Fig. 3: Evaluating the utility of PGS for confounder adjustment.

a, A DAG illustrates the causal structure between PGS, confounder (C), treatment (X) and outcome (Y). The PGS serves as an imperfect proxy variable for the confounder. The effects of the C on the exposure (X) and outcome (Y) are denoted as bCX and bCY, respectively. The true unconfounded effect of X on Y is bXY = 1. b, Simulation study—under this model (Methods), we changed the correlation between C and PGS simply by varying r and the effect of confounding factor C on X and Y by varying bCX and bCY. Under each condition, we measured the observed effect of X on Y, conditioned on PGS and calculated the bias as a percentage of the inflated effect of X on Y. \(\frac{{{b}_{{CX}}}^{2}}{{\mathrm{Var}}(X)}\) = \(\frac{{{b}_{{CY}}}^{2}}{{\mathrm{Var}}(Y)}\) = 0.1 for small confounding effect, 0.2 for small-medium confounding effect, 0.3 for medium-large confounding effect and 0.5 for large confounding effect.
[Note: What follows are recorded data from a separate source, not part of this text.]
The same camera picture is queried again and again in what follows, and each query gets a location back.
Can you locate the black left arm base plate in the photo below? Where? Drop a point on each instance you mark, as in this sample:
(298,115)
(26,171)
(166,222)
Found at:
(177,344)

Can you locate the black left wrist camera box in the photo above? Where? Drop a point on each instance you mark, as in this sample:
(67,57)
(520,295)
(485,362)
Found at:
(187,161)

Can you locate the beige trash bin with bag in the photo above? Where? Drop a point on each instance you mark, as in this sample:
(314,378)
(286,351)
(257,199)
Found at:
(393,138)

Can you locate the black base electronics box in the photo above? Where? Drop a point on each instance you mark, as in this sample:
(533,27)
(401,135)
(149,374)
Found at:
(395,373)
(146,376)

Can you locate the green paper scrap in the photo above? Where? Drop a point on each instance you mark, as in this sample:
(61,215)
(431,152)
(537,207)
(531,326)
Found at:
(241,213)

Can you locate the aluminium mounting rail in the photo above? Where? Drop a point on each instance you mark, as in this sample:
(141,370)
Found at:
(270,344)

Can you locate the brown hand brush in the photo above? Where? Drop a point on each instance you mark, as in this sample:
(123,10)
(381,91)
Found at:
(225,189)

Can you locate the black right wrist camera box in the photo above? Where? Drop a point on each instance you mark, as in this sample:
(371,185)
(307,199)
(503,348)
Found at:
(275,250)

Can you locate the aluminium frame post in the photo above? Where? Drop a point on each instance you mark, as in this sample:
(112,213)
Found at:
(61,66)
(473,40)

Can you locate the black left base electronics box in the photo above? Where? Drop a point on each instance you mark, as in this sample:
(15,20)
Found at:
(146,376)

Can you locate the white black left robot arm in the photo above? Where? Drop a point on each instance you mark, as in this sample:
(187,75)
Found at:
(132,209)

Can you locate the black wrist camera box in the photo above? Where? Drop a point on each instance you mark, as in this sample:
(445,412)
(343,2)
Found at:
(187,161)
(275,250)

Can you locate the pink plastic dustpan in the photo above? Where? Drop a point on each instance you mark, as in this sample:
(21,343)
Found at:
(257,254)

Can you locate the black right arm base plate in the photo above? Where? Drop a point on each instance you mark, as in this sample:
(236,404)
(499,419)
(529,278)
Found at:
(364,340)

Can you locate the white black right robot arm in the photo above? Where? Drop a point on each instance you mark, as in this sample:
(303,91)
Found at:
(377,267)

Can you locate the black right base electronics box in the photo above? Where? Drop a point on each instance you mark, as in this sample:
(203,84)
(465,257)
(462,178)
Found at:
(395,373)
Under each condition, we carried out experiments for 100 iterations (each n = 100,000). Data are presented as mean values and 95% tolerance intervals (±1.96 × s.d.). These simulations show that even if PGS is strongly correlated with the confounder (that is, r2 = 0.5)—an unlikely scenario, given the correlation between PGS and traits is generally lower—correcting for PGS does not completely account for the bias introduced by the confounder.